Yaaaay! So excited for you!
I love the man cave, especially all the toys!
Have fun!


----------



## Yogi's Mom (Jan 6, 2013)

*So Happy for You *****everything Looks Just Beautiful*
*Your doing a great Job.*
*Nickee in Pa**


----------



## ckanen2n (Jan 2, 2012)

He's going to love his new home! Can't wait to see pics!


----------



## silverhaven (Sep 6, 2009)

I can sense your excitement, knowing it all too well.  He is a darling. :wub: Looking forward to seeing his arrival.


----------



## Gongjoo (Dec 9, 2012)

What a lucky boy! Mom is ready for you to come home!


----------



## Zoe's Mom88 (Apr 25, 2011)

Diesel is so cute!! I love the pen you made for him....looks great!! Please post pics when he gets home!!


----------



## luvsmalts (Oct 21, 2008)

Everything looks perfect can't wait to see more pictures of Diesel.


----------



## sherry (Jan 4, 2013)

Diesel is adorable. Just a note, I used vinyl flooring under Riley"s x-pen.It worked out great! I would worry he might chew on the blankies.


----------



## Puddychains (Apr 1, 2013)

sherry said:


> Diesel is adorable. Just a note, I used vinyl flooring under Riley"s x-pen.It worked out great! I would worry he might chew on the blankies.

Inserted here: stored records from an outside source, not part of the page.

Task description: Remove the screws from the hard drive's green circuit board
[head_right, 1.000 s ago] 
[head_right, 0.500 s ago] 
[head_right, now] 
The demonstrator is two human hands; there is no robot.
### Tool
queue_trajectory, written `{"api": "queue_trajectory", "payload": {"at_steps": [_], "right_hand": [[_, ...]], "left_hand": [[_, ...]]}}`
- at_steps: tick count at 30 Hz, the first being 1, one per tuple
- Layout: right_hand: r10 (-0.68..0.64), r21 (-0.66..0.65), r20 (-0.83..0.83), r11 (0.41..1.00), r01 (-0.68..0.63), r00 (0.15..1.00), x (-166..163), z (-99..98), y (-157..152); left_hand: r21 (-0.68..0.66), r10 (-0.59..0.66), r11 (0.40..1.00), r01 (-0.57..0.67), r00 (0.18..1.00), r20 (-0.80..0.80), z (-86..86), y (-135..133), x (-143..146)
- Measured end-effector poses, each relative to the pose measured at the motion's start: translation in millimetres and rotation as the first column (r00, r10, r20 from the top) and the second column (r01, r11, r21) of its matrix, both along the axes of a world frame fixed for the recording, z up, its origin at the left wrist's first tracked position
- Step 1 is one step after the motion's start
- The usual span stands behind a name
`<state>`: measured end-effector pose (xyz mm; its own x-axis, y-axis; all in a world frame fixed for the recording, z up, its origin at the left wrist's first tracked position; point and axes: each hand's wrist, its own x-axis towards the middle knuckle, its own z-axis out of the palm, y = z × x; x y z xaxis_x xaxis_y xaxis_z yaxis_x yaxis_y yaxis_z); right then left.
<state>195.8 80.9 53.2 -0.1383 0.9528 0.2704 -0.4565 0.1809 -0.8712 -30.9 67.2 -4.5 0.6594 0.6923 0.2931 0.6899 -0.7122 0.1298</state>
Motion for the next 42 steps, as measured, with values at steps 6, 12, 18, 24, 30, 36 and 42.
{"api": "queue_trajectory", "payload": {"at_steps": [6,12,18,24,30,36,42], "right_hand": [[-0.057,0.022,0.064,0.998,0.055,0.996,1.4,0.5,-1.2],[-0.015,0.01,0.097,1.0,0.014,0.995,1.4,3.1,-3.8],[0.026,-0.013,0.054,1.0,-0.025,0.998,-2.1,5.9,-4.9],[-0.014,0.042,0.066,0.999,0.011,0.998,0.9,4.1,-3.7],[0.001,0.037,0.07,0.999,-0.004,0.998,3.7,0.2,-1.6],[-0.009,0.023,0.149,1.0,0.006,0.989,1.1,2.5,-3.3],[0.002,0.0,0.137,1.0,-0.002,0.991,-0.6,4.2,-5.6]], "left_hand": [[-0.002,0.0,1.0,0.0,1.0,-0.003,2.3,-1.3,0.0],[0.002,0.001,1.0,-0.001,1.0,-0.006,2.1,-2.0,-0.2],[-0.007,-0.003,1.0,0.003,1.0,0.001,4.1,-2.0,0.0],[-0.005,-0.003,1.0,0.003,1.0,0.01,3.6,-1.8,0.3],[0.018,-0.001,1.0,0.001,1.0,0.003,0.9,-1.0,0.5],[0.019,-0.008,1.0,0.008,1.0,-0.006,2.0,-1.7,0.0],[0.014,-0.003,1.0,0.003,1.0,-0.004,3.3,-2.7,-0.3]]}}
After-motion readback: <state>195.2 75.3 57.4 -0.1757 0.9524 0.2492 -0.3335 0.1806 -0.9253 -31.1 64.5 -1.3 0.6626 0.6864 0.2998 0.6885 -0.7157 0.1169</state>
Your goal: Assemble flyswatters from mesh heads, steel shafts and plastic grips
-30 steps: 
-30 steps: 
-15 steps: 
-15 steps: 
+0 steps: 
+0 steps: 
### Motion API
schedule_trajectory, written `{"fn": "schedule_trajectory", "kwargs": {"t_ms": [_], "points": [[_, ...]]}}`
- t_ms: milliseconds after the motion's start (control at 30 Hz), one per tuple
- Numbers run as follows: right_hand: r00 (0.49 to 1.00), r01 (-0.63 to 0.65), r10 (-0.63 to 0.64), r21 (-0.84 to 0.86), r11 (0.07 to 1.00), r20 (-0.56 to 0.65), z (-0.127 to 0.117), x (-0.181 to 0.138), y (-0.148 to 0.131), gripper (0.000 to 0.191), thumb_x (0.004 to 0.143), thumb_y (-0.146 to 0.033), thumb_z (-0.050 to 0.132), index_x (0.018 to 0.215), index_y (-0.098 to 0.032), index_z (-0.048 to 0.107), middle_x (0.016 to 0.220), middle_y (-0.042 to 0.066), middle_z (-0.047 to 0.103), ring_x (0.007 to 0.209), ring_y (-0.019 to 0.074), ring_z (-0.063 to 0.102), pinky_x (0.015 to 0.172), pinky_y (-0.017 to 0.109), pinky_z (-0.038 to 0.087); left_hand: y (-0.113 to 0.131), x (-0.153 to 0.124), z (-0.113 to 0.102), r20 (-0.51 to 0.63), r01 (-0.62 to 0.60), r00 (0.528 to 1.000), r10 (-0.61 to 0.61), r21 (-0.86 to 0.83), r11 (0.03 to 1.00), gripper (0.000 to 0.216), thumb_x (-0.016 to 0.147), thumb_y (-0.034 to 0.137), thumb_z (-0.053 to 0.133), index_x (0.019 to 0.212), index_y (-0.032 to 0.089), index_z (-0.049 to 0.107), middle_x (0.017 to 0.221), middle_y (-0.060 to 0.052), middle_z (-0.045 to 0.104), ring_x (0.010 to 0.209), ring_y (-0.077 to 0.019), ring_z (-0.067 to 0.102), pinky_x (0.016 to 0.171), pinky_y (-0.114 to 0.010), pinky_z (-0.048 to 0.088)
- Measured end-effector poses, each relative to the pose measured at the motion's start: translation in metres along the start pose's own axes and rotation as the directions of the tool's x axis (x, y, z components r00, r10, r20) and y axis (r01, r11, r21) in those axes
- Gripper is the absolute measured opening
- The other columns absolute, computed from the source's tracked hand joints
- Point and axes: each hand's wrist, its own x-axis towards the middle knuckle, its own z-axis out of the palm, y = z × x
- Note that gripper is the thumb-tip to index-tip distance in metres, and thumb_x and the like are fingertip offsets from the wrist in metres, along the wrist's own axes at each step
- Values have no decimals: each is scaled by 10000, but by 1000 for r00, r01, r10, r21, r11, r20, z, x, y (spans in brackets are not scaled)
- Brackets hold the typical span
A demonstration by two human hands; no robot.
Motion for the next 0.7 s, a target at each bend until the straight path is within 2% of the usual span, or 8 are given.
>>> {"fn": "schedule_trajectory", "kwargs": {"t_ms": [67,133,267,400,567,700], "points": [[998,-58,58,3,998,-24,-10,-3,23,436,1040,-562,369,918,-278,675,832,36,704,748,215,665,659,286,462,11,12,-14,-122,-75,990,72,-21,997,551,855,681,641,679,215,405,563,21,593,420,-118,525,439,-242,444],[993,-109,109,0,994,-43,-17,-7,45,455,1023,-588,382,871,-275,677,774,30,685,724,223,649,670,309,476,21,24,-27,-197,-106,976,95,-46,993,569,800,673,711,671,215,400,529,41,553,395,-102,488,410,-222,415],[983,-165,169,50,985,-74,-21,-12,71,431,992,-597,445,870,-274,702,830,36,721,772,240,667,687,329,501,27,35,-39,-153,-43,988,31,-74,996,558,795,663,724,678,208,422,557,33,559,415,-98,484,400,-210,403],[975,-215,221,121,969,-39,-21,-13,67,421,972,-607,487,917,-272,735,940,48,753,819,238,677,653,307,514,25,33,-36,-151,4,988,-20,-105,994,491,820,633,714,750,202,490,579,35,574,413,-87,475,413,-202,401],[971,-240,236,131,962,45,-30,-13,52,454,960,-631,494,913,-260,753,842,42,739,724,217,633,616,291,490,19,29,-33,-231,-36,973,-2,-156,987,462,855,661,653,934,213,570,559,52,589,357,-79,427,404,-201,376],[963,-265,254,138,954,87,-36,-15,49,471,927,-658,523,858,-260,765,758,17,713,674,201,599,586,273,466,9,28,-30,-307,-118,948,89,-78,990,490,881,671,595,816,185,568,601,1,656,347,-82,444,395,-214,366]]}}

I had not thought about him chewing on the blanket. I will monitor it. The vinyl flooring sounds like a good idea if he does. I am concerned about him chewing the Potty Patch while I am gone. If he does, I was going to try a little hot sauce on the edges to see if it would deter him. 


Sent from Petguide.com Free App


----------



## Cyndilou (Jan 24, 2013)

Yeah!!!!!! What an awesome day for you two fellas.


----------



## Furbabies mom (Jul 25, 2011)

Puddychains said:


> I had not thought about him chewing on the blanket. I will monitor it. The vinyl flooring sounds like a good idea if he does. I am concerned about him chewing the Potty Patch while I am gone. If he does, I was going to try a little hot sauce on the edges to see if it would deter him.
> 
> 
> Sent from Petguide.com Free App


You could use Bitter Apple(sold in pet stores) to deter his chewing. Dewey also chewed on the blankets.


----------



## Puddychains (Apr 1, 2013)

Furbabies mom said:


> You could use Bitter Apple(sold in pet stores) to deter his chewing. Dewey also chewed on the blankets.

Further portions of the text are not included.